DESCRIPTION OF THE TASK:
Would you reproduce each line below exactly, leaving every picture out?

*-*-*

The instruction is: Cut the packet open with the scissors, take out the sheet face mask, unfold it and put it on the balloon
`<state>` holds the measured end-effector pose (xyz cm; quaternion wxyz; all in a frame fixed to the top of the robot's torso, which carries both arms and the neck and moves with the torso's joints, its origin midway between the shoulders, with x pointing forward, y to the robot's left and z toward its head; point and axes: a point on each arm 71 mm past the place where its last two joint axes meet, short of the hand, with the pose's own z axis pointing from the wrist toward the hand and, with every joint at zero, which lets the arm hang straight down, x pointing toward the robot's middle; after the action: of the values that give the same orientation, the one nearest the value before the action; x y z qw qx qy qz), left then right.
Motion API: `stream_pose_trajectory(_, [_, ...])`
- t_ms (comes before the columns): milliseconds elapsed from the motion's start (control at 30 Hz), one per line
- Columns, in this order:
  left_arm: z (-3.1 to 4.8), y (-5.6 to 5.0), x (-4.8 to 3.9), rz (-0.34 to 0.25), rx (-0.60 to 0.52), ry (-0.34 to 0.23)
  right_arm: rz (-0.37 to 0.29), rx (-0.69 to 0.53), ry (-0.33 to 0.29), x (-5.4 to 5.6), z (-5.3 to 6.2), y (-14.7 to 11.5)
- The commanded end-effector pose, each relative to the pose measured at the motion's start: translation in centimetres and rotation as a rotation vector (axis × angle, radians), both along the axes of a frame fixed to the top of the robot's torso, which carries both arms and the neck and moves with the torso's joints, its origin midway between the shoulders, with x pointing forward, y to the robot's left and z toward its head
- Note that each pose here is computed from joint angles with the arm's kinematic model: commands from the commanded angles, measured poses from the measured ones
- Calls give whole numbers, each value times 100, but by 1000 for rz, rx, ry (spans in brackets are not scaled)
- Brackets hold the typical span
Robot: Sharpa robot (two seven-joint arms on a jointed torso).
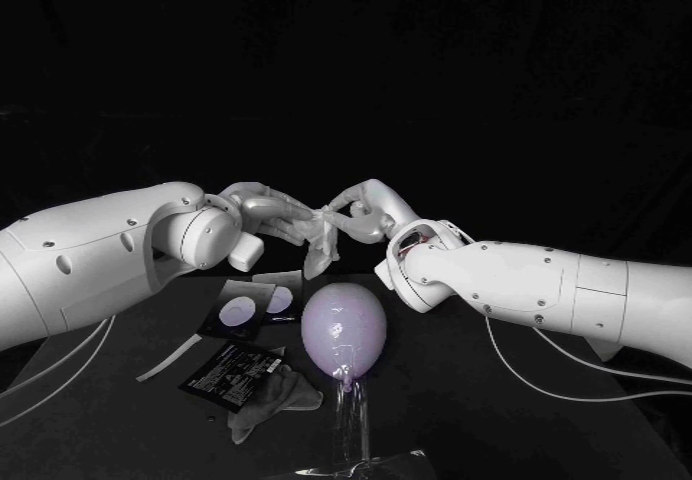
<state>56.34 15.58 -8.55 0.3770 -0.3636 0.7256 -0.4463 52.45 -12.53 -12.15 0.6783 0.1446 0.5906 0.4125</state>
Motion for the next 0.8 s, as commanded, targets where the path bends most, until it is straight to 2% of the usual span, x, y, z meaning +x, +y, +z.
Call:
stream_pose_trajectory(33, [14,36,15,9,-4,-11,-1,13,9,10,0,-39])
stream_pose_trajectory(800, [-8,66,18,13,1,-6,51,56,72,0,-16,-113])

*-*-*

WRITTEN REPLY:
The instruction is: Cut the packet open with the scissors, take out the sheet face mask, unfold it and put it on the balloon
`<state>` holds the measured end-effector pose (xyz cm; quaternion wxyz; all in a frame fixed to the top of the robot's torso, which carries both arms and the neck and moves with the torso's joints, its origin midway between the shoulders, with x pointing forward, y to the robot's left and z toward its head; point and axes: a point on each arm 71 mm past the place where its last two joint axes meet, short of the hand, with the pose's own z axis pointing from the wrist toward the hand and, with every joint at zero, which lets the arm hang straight down, x pointing toward the robot's middle; after the action: of the values that give the same orientation, the one nearest the value before the action; x y z qw qx qy qz), left then right.
Motion API: `stream_pose_trajectory(_, [_, ...])`
- t_ms (comes before the columns): milliseconds elapsed from the motion's start (control at 30 Hz), one per line
- Columns, in this order:
  left_arm: z (-3.1 to 4.8), y (-5.6 to 5.0), x (-4.8 to 3.9), rz (-0.34 to 0.25), rx (-0.60 to 0.52), ry (-0.34 to 0.23)
  right_arm: rz (-0.37 to 0.29), rx (-0.69 to 0.53), ry (-0.33 to 0.29), x (-5.4 to 5.6), z (-5.3 to 6.2), y (-14.7 to 11.5)
- The commanded end-effector pose, each relative to the pose measured at the motion's start: translation in centimetres and rotation as a rotation vector (axis × angle, radians), both along the axes of a frame fixed to the top of the robot's torso, which carries both arms and the neck and moves with the torso's joints, its origin midway between the shoulders, with x pointing forward, y to the robot's left and z toward its head
- Note that each pose here is computed from joint angles with the arm's kinematic model: commands from the commanded angles, measured poses from the measured ones
- Calls give whole numbers, each value times 100, but by 1000 for rz, rx, ry (spans in brackets are not scaled)
- Brackets hold the typical span
Robot: Sharpa robot (two seven-joint arms on a jointed torso).
<state>56.34 15.58 -8.55 0.3770 -0.3636 0.7256 -0.4463 52.45 -12.53 -12.15 0.6783 0.1446 0.5906 0.4125</state>
Motion for the next 0.8 s, as commanded, targets where the path bends most, until it is straight to 2% of the usual span, x, y, z meaning +x, +y, +z.
Call:
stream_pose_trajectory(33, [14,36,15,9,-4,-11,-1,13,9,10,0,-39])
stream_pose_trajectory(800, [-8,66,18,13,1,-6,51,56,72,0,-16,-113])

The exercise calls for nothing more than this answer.